2009 USA TST  problem 2
Let $ABC$ be an acute triangle.  Point $D$ lies on side $BC$.  Let $O_B, O_C$ be the circumcenters of triangles $ABD$ and $ACD$, respectively.  Suppose that the points $B, C, O_B, O_C$ lies on a circle centered at $X$.  Let $H$ be the orthocenter of triangle $ABC$.  Prove that $\angle{DAX}= \angle{DAH}$.

by Zuming Feng
2009 USA TST problem 4
Let $ABP, BCQ, CAR$ be three non-overlapping triangles erected outside of acute triangle $ABC$. Let $M$ be the midpoint of segment $AP$. Given that $\angle PAB = \angle CQB = 45^\circ$, $\angle ABP = \angle QBC 75^\circ$, $\angle RAC = 105^\circ$, and $RQ^2 = 6CM^2$, compute $AC^2/AR^2$.

by Zuming Feng
2010 USA TST problem 5
Let $ABC$ be a triangle. Point $M$ and $N$ lie on sides $AC$ and $BC$ respectively such that $MN || AB$. Points $P$ and $Q$ lie on sides $AB$ and $CB$ respectively such that $PQ || AC$. The incircle of triangle $CMN$ touches segment $AC$ at $E$. The incircle of triangle $BPQ$ touches segment $AB$ at $F$. Line $EN$ and $AB$ meet at $R$, and lines $FQ$ and $AC$ meet at $S$. Given that $AE = AF$, prove that the incenter of triangle $AEF$ lies on the incircle of triangle $ARS$.

2010 USA TST problem 7
In triangle ABC, let $P$ and $Q$ be two interior points such that $\angle ABP = \angle QBC$ and $\angle ACP = \angle QCB$. Point $D$ lies on segment $BC$. Prove that $\angle APB + \angle DPC = 180^\circ$ if and only if $\angle AQC + \angle DQB = 180^\circ$.

2011 USA TST problem 1
In an acute scalene triangle $ABC$, points $D,E,F$ lie on sides $BC, CA, AB$, respectively, such that $AD \perp BC, BE \perp CA, CF \perp AB$. Altitudes $AD, BE, CF$ meet at orthocenter $H$. Points $P$ and $Q$ lie on segment $EF$ such that $AP \perp EF$ and $HQ \perp EF$. Lines $DP$ and $QH$ intersect at point $R$. Compute $HQ/HR$.

by Zuming Feng
Let $ABC$ be an acute scalene triangle inscribed in circle $\Omega$. Circle $\omega$, centered at $O$, passes through $B$ and $C$ and intersects sides $AB$ and $AC$ at $E$ and $D$, respectively. Point $P$ lies on major arc $BAC$ of $\Omega$. Prove that lines $BD, CE, OP$ are concurrent if and only if triangles $PBD$ and $PCE$ have the same incenter.

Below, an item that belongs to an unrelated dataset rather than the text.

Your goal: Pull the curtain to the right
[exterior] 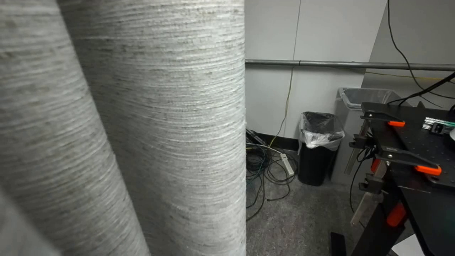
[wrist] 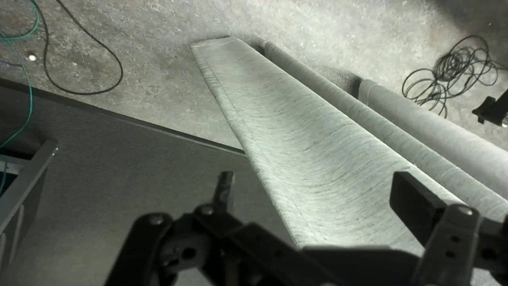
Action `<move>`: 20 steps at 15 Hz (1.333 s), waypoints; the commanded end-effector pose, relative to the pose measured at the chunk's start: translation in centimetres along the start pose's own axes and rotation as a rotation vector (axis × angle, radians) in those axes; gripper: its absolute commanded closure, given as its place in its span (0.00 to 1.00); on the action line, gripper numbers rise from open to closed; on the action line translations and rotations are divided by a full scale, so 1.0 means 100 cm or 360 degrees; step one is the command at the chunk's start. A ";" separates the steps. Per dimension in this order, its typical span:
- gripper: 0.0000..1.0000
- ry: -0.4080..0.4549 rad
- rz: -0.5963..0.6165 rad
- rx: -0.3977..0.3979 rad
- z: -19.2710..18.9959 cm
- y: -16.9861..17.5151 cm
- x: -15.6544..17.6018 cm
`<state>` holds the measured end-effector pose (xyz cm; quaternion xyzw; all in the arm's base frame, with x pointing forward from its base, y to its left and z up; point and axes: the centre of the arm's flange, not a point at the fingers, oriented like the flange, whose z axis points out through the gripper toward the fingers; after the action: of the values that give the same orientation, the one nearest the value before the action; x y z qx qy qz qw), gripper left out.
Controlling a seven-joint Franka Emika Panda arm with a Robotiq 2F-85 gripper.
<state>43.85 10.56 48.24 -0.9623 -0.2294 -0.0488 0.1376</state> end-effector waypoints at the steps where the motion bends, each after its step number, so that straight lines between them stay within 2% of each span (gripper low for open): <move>1: 0.00 -0.0071 -0.0203 0.0111 0.024 0.023 0.024; 5: 0.00 -0.0138 -0.0470 0.0262 0.040 0.022 0.029; 9: 0.00 -0.0121 -0.0782 0.0383 0.037 0.009 0.042; 11: 0.00 -0.0095 -0.0900 0.0369 0.028 0.009 0.053; 15: 0.00 -0.0053 -0.1034 0.0246 0.020 0.022 0.071; 20: 0.00 0.0081 -0.1182 0.0146 0.029 0.025 0.090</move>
<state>51.47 12.27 46.51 -0.8229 -0.5356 -0.0844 0.1699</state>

In acute triangle $ABC$, $\angle{A}<\angle{B}$ and $\angle{A}<\angle{C}$. Let $P$ be a variable point on side $BC$. Points $D$ and $E$ lie on sides $AB$ and $AC$, respectively, such that $BP=PD$ and $CP=PE$. Prove that as $P$ moves along side $BC$, the circumcircle of triangle $ADE$ passes through a fixed point other than $A$.

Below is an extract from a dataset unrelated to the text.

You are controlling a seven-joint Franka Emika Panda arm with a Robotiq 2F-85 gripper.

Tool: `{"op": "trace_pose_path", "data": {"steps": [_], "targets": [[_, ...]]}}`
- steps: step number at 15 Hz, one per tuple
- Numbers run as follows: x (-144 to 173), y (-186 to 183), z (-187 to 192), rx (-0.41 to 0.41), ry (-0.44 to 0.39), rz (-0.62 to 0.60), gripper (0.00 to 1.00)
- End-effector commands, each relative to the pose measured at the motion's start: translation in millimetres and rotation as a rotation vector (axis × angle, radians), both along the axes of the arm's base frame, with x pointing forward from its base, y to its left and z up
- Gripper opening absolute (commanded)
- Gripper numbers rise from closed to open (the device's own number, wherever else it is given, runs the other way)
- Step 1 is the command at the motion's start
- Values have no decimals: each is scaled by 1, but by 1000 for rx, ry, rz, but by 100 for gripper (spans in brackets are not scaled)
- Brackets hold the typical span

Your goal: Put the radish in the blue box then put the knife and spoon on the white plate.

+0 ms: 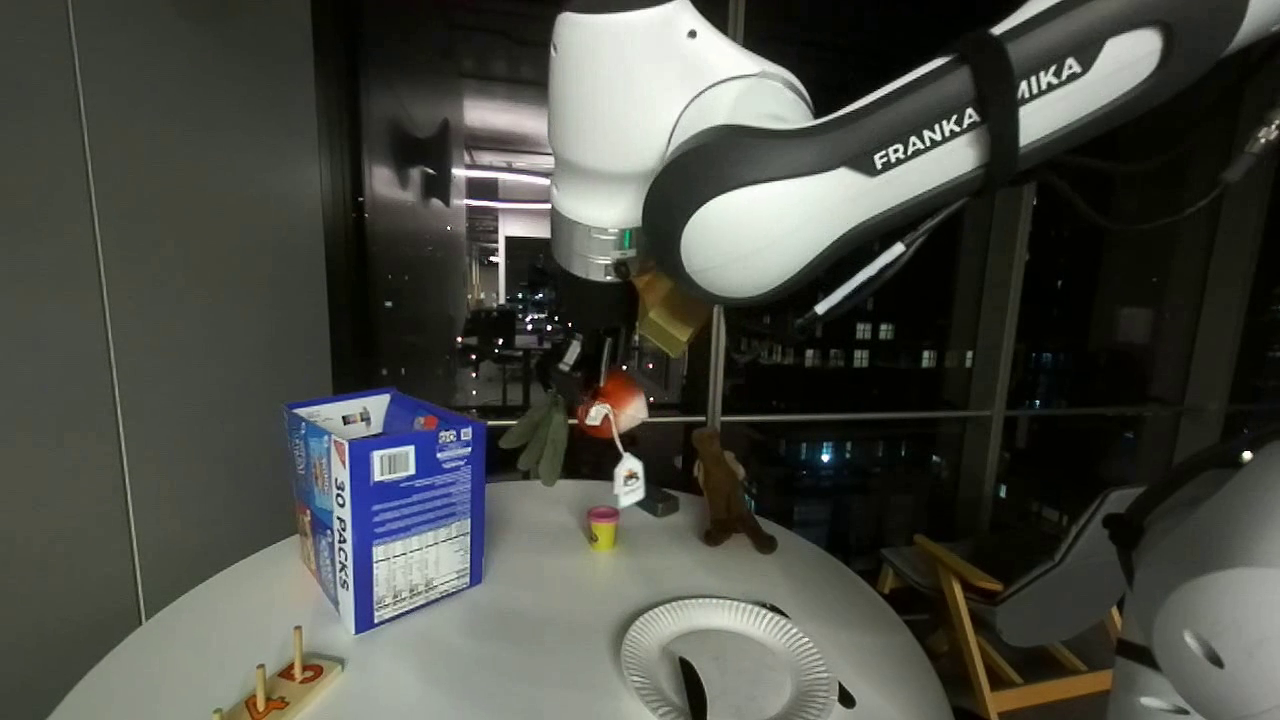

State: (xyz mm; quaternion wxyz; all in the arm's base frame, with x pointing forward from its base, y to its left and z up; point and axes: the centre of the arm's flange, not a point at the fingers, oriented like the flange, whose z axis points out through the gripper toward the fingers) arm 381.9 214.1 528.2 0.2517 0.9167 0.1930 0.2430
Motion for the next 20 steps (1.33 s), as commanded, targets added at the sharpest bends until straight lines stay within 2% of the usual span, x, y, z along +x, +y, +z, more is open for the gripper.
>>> {"op": "trace_pose_path", "data": {"steps": [1, 4, 7, 9, 11, 16, 17, 18, 20], "targets": [[41, 47, 21, -79, -171, 83, 11], [82, 64, 45, -145, -329, 140, 11], [131, 69, 61, -173, -391, 162, 11], [165, 69, 58, -145, -369, 197, 11], [202, 66, 42, -70, -288, 226, 11], [255, 69, 9, -8, -187, 282, 11], [259, 71, 7, -2, -173, 292, 41], [260, 74, 9, 1, -164, 295, 42], [258, 80, 13, 32, -133, 304, 55]]}}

In cyclic quadrilateral $ABCD$, diagonals $AC$ and $BD$ intersect at $P$. Let $E$ and $F$ be the respective feet of the perpendiculars from $P$ to lines $AB$ and $CD$. Segments $BF$ and $CE$ meet at $Q$. Prove that lines $PQ$ and $EF$ are perpendicular to each other.

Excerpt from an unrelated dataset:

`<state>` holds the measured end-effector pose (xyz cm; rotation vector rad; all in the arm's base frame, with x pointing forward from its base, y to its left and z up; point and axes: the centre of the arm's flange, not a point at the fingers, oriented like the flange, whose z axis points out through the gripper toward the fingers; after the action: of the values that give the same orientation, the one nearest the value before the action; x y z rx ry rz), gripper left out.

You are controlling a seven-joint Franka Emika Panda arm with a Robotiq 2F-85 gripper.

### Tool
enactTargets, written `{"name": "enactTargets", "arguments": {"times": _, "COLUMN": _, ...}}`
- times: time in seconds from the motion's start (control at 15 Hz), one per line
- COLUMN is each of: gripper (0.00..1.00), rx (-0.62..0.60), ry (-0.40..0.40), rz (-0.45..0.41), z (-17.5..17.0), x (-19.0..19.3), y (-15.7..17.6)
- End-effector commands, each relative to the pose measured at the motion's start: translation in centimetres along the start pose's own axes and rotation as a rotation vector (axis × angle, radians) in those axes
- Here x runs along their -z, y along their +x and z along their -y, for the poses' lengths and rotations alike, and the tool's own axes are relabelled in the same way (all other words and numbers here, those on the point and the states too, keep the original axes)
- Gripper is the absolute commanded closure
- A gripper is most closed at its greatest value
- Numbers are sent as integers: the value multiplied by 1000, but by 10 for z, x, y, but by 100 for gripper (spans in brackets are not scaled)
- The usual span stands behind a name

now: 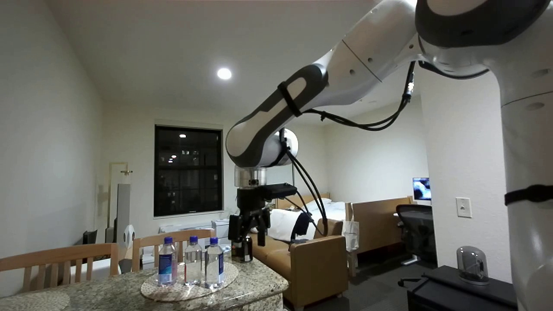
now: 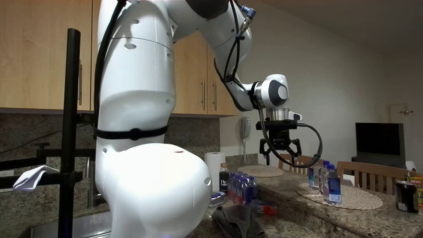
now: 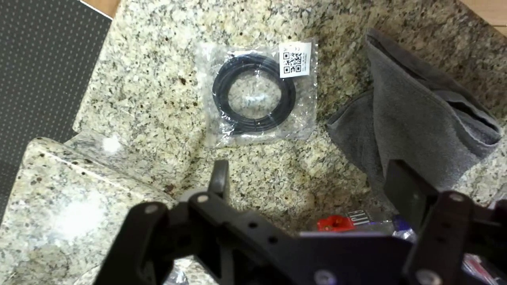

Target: Unfold the towel on the counter.

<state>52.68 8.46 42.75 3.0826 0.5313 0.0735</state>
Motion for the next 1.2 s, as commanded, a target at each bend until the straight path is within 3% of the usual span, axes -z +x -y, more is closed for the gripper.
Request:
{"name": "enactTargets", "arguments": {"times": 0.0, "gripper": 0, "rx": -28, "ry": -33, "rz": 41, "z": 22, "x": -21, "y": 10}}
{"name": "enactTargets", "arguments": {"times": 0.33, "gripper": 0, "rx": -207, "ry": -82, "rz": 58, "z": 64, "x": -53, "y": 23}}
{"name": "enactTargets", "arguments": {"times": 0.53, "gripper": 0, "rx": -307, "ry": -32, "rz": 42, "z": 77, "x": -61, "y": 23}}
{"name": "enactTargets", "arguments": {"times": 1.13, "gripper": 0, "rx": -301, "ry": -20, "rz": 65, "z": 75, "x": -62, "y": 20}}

Let $ABC$ be a scalene triangle with $\angle BCA = 90^{\circ}$, and let $D$ be the foot of the altitude from $C$.  Let $X$ be a point in the interior of the segment $CD$.  Let $K$ be the point on the segment $AX$ such that $BK = BC$.  Similarly, let $L$ be the point on the segment $BX$ such that $AL = AC$.  The circumcircle of triangle $DKL$ intersects segment $AB$ at a second point $T$ (other than $D$).  Prove that $\angle ACT = \angle BCT$

Let $ABC$ be an acute triangle.  Circle $\omega_1$, with diameter $AC$, intersects side $BC$ at $F$ (other than $C$).  Circle $\omega_2$, with diameter $BC$, intersects side $AC$ at $E$ (other than $C$).  Ray $AF$ intersects $\omega_2$ at $K$ and $M$ with $AK < AM$.  Ray $BE$ intersects $\omega_1$ at $L$ and $N$ with $BL < BN$.  Prove that lines $AB$, $ML$, $NK$ are concurrent.

Let $ABC$ be an acute triangle, and let $X$ be a variable interior point on the minor arc $BC$ of its circumcircle. Let $P$ and $Q$ be the feet of the perpendiculars from $X$ to lines $CA$ and $CB$, respectively. Let $R$ be the intersection of line $PQ$ and the perpendicular from $B$ to $AC$. Let $\ell$ be the line through $P$ parallel to $XR$. Prove that as $X$ varies along minor arc $BC$, the line $\ell$ always passes through a fixed point. (Specifically: prove that there is a point $F$, determined by triangle $ABC$, such that no matter where $X$ is on arc $BC$, line $\ell$ passes through $F$.)

by Robert Simson et al.
Let $ABCD$ be a cyclic quadrilateral, and let $E$, $F$, $G$, and $H$ be the midpoints of $AB$, $BC$, $CD$, and $DA$ respectively. Let $W$, $X$, $Y$ and $Z$ be the orthocenters of triangles $AHE$, $BEF$, $CFG$ and $DGH$, respectively. Prove that the quadrilaterals $ABCD$ and $WXYZ$ have the same area.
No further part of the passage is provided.